In time, she could see him becoming infatuated. Not with her, precisely. He was in love with the lie she had spun, the image she had projected on the screen of his mind. It was an art, really, this ability to understand the power of lies, the way a lie—even a small one—had the power to bore its way through anyone’s defenses. Her genius was in making this lie, no matter how small, into a truth that someone could believe in, because believing was the same as falling in love. Someone in the throes of infatuation had no defenses.

This is what she had done with Jack because it was the only way she knew how to live life. But then somewhere in the midst of the Ukraine something had changed. That lie had become a bitter pill, poisoning their relationship. She began to hate herself, and then to hate him for believing her lie. She had wanted, more than anything, for him to pull aside the curtain of her lies, to reveal her as Dorothy revealed the Wizard of Oz.

It was only afterward that she understood why she had defied her grandfather and confessed to Jack. She wanted him to hate her, she wanted to push him as far away from her as possible, and then to see if he would come back. Because if he did she would know that for the first time in her life she had met a man for whom the lies didn’t matter. She would know that he loved her, not the persona she had presented.

The man in the seat beside her—Tim or Tom or Phil—was laughing at something she said. She could read his lust for her in every expression, every gesture he made. He was a wealthy businessman. He owned his own firm, which he was about to take public. The IPO would net him over a billion dollars. He was under the mistaken impression that she would be impressed, but her current persona had no interest in wealth or status. He readily admitted that he’d never met anyone like her.

“If you’ll excuse me.” She unbuckled her seat belt.

A tentative smile played across his lips. “Would you find it offensive if I accompanied you?”

As a gift, she presented him with her softest laugh. “Not at all. What a perfect gentleman you are.”

He unbuckled his seat belt and followed her up the aisle to the toilet. It was nearly 5 A.M. Eastern Daylight Time and everyone in first class was either asleep or absorbed by the electronic flicker of their personal video screens. One of the attendants appeared from the galley and asked if they’d like some fresh-baked sugar cookies. They declined and she vanished the way she had come.

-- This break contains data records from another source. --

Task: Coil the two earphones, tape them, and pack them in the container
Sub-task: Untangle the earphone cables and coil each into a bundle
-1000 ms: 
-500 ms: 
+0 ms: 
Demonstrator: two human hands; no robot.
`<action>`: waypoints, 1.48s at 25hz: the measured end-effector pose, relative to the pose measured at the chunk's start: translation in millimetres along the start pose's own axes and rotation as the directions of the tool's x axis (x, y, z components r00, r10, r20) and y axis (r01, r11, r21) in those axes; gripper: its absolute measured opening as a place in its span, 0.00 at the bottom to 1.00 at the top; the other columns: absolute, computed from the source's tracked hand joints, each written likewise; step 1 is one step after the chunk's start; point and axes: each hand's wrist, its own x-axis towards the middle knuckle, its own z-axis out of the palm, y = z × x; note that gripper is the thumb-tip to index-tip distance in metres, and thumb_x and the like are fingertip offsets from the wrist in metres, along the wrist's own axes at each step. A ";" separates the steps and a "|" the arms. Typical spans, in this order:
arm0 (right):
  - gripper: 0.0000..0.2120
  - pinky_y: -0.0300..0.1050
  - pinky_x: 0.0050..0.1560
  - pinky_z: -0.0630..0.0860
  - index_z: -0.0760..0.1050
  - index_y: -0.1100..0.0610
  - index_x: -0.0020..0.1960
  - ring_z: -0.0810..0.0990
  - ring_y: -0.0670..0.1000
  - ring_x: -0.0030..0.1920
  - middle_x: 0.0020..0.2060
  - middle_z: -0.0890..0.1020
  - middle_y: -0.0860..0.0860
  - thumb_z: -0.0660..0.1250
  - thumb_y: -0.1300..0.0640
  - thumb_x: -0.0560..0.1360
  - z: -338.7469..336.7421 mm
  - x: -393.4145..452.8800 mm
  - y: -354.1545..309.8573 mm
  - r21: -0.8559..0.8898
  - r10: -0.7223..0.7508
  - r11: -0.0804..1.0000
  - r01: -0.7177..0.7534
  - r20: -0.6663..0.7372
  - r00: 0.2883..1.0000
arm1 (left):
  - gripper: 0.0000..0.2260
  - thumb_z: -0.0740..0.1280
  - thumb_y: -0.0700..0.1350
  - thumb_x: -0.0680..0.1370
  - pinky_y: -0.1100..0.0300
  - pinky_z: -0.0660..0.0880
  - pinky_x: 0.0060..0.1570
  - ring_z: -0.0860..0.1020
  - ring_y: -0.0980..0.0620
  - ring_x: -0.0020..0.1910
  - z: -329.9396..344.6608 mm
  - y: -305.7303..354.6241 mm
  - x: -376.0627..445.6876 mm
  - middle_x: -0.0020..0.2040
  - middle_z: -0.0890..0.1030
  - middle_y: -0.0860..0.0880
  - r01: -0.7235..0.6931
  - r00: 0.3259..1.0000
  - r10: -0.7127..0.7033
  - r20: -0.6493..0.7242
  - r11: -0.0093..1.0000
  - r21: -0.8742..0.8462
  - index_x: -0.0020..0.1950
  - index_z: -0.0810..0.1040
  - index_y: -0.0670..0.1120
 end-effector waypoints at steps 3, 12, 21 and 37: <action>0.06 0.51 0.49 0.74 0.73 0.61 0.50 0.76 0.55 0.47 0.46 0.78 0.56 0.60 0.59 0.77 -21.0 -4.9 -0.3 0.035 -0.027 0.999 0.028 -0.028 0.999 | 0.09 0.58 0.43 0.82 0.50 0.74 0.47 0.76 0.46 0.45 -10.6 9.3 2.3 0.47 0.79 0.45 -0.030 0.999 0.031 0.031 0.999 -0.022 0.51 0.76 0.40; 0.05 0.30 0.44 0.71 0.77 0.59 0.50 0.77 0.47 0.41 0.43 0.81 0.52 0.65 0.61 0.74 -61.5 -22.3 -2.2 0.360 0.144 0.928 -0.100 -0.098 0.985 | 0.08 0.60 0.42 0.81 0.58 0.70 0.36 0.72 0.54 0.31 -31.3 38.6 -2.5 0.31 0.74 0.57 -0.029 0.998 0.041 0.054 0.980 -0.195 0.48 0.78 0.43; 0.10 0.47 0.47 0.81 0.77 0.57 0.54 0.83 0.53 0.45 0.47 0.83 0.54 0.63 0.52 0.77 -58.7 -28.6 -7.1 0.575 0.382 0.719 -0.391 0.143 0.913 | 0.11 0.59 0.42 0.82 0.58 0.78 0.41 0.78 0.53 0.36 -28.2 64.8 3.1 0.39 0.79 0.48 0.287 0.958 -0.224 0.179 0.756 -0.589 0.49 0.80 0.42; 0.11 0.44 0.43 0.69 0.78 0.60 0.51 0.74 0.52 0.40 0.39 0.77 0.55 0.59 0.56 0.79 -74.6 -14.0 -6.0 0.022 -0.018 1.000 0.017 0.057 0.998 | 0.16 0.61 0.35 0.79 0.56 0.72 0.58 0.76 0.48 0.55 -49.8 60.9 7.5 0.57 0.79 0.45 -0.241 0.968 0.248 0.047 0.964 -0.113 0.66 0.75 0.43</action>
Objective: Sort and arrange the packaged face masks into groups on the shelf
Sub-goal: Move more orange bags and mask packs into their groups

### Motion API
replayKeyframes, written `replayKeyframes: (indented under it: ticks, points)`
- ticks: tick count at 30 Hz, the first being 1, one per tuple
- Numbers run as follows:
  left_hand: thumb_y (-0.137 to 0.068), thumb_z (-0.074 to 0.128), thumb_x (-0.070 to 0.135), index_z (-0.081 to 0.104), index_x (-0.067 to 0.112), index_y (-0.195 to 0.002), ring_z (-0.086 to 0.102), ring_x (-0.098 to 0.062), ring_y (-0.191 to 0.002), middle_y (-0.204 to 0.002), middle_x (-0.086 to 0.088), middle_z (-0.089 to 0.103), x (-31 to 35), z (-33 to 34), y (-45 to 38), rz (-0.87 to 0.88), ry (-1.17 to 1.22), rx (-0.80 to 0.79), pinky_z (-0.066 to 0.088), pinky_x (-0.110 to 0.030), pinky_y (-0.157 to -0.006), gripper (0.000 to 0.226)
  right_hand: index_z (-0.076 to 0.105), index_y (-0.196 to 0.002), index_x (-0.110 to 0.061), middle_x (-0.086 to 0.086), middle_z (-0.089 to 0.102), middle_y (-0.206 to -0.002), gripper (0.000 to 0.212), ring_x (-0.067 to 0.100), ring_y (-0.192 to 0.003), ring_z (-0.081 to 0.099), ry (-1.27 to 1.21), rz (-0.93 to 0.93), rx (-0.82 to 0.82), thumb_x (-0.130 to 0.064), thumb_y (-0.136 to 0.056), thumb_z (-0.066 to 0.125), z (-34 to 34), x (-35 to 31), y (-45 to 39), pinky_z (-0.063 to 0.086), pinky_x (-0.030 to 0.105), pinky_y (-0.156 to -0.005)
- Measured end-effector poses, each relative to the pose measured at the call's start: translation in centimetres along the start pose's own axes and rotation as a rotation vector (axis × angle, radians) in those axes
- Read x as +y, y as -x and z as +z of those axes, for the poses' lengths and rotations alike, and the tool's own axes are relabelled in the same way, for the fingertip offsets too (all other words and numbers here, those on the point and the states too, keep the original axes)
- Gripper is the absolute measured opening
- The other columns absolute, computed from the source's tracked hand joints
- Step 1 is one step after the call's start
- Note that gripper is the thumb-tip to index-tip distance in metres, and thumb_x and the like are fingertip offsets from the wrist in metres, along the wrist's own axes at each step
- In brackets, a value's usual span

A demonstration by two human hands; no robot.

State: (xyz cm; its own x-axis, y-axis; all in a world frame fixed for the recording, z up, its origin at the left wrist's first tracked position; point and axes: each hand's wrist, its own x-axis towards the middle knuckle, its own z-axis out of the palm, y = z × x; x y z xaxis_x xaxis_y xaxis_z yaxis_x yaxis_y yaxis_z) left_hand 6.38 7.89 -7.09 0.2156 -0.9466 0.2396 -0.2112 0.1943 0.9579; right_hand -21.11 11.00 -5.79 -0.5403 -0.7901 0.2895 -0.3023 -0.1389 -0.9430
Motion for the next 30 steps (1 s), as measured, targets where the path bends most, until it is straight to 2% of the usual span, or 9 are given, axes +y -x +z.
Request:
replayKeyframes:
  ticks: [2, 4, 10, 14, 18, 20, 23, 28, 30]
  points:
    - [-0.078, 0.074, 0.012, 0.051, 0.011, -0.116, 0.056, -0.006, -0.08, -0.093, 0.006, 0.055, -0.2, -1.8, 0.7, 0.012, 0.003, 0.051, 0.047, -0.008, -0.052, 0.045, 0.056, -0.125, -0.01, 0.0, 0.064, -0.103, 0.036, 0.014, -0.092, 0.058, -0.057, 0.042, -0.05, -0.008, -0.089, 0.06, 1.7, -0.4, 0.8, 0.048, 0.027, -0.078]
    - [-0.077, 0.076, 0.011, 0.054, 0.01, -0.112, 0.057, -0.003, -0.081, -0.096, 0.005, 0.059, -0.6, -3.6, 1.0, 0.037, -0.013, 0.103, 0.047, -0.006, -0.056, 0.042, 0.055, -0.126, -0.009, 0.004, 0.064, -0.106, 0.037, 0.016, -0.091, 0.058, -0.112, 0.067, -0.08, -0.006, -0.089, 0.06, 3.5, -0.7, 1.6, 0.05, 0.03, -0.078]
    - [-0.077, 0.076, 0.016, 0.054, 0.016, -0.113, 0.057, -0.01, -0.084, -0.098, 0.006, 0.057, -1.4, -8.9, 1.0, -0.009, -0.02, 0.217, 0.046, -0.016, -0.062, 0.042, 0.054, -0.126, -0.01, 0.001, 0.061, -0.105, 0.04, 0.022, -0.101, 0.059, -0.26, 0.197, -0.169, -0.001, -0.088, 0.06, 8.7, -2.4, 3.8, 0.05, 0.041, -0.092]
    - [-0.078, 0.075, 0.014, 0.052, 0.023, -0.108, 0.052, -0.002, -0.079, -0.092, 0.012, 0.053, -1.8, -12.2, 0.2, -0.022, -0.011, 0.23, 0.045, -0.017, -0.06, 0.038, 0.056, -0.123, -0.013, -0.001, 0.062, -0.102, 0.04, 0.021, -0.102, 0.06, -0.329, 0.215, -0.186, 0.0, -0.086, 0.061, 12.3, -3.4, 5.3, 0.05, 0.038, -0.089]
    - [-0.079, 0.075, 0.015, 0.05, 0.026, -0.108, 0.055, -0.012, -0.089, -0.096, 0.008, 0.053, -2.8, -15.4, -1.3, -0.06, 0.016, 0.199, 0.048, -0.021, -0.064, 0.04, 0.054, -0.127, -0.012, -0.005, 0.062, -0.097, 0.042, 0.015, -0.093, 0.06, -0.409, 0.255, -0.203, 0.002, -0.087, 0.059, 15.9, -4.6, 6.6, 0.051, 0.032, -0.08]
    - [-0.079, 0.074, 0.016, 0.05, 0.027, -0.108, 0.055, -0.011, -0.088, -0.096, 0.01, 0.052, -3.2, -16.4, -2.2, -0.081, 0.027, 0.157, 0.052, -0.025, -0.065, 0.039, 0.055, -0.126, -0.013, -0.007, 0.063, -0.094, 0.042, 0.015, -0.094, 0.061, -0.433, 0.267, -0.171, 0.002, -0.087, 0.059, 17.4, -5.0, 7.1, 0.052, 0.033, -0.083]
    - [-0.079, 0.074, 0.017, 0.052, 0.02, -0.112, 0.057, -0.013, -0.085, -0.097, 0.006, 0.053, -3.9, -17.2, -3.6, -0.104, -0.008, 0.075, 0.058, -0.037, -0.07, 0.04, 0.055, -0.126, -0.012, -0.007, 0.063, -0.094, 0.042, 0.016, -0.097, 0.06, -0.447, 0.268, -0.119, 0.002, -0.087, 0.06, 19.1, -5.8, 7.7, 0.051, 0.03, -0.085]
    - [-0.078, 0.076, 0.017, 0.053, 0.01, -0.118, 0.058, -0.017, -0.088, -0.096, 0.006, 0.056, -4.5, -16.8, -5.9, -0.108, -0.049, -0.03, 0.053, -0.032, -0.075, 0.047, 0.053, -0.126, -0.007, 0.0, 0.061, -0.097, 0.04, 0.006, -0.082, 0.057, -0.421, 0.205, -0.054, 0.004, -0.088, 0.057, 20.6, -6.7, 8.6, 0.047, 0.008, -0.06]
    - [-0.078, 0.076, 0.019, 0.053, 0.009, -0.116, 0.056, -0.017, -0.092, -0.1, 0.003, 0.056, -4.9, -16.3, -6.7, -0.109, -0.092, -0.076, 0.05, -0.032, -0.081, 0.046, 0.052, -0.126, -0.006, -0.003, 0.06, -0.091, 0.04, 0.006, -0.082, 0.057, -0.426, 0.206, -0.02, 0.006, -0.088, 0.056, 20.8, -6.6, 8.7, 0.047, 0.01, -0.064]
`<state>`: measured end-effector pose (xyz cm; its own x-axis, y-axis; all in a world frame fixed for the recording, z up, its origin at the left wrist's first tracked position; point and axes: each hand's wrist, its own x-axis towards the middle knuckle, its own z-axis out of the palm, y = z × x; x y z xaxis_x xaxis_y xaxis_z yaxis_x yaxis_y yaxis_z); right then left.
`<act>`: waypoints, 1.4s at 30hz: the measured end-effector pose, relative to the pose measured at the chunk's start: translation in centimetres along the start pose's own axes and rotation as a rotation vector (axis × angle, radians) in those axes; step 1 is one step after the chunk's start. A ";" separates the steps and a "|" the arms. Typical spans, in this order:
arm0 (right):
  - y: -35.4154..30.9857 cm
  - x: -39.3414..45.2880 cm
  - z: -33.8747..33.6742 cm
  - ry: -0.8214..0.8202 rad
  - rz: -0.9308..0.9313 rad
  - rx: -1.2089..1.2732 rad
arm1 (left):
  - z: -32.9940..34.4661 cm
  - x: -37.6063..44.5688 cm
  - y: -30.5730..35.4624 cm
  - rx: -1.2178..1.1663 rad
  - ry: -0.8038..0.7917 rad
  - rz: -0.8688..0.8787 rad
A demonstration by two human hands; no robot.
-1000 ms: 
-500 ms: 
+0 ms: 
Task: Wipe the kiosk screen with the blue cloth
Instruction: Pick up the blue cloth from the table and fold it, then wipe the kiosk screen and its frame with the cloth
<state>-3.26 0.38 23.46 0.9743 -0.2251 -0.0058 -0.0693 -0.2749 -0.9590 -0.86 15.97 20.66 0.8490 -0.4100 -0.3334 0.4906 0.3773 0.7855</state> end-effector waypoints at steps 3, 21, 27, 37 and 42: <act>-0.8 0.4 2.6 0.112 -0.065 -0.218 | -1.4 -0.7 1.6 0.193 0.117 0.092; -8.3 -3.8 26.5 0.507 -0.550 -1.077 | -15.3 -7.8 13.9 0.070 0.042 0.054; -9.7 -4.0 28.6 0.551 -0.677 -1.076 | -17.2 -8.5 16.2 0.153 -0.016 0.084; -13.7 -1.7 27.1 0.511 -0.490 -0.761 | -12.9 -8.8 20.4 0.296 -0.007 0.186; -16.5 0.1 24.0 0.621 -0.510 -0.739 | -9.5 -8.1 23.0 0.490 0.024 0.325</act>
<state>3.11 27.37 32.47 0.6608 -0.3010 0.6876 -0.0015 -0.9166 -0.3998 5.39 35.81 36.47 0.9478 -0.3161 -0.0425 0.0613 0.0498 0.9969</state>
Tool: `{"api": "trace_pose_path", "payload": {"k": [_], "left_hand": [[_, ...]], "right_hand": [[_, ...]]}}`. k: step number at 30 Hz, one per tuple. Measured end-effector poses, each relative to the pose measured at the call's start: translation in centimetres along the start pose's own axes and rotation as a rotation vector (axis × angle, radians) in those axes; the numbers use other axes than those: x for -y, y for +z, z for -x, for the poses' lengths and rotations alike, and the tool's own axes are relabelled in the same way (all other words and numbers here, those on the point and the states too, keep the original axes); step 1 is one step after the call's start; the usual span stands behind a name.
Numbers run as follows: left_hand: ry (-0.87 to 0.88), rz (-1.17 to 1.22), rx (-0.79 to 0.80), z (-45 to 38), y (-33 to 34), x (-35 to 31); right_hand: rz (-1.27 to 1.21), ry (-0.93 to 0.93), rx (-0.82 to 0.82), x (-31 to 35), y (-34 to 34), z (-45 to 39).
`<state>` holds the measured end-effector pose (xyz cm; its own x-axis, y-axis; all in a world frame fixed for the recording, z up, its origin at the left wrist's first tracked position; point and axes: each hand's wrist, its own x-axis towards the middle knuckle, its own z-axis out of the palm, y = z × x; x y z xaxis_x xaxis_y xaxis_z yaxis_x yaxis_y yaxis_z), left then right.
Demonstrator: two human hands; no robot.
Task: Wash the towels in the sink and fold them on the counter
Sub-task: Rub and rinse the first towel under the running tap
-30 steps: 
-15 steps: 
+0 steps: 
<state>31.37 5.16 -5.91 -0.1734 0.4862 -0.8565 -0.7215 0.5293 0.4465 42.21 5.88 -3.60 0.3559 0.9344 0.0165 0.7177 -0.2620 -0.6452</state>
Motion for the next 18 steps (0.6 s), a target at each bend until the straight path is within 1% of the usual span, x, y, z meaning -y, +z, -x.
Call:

Opening the toilet door, Annika was aware that she didn’t really want to do this, but her body was so conditioned that it was working on its own momentum. She did not stop Tim or Tom or Phil when he stepped into the toilet after her and awkwardly closed the door. Nor did she stop him when his hand groped beneath her skirt, the hem rising up his forearm as he found what he was grasping for.

Through it all, she clung to him. She felt unmoored, as if she weren’t here on this plane, or over dark and troubled water, deeper even than the void in her chest. She was wherever Jack was at this moment. Her mind was filled with him.

She was oblivious to Tim or Tom or Phil’s grunts, his bull-like lunges, the pain cutting across her buttocks as they rhythmically struck the sink edge.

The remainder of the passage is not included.